All lines from the one containing "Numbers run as" to the final line of the material should be retyped exactly. Nothing else belongs in the response.

◆ ◆ ◆ ◆ ◆ ◆ ◆

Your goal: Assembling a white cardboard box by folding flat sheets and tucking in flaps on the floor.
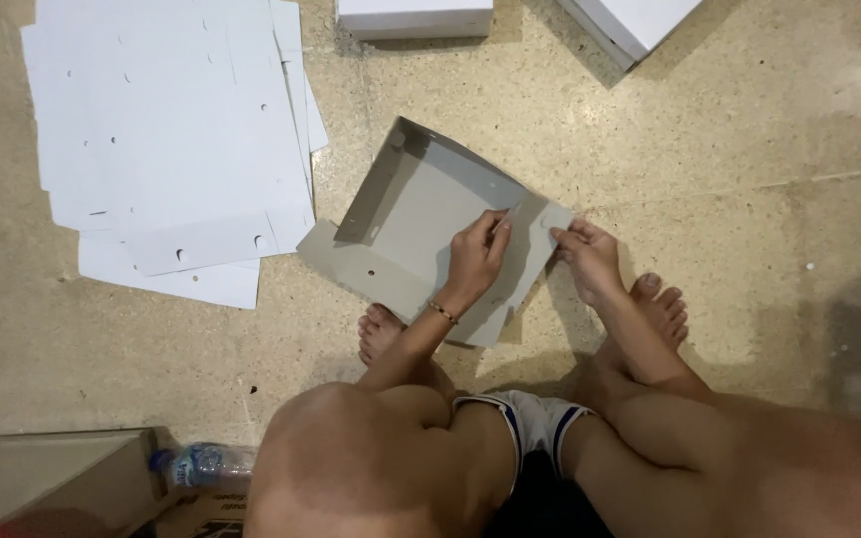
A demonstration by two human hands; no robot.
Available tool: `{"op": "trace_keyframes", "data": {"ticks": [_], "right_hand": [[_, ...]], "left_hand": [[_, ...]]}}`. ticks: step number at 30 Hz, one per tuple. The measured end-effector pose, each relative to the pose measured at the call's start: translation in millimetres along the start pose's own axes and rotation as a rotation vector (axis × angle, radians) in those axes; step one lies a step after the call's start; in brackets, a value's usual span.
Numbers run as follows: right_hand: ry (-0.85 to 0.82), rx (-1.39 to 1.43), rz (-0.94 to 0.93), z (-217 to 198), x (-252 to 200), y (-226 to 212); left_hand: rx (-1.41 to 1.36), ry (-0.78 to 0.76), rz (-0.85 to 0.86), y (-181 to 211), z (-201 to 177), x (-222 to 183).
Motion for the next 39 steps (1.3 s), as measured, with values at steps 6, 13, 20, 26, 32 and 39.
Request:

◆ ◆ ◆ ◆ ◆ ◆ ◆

> _Result for this task_
Numbers run as follows: right_hand: ry (-0.85 to 0.82), rx (-1.39 to 1.43), rz (-0.94 to 0.93), z (-217 to 198), x (-252 to 200), y (-226 to 212); left_hand: rx (-1.41 to 1.36), ry (-0.78 to 0.76), rz (-0.85 to 0.86), y (-181 to 211), z (-201 to 177), x (-222 to 183).
Motion for the next 39 steps (1.3 s), as measured, with values at steps 6, 13, 20, 26, 32 and 39.
Request:

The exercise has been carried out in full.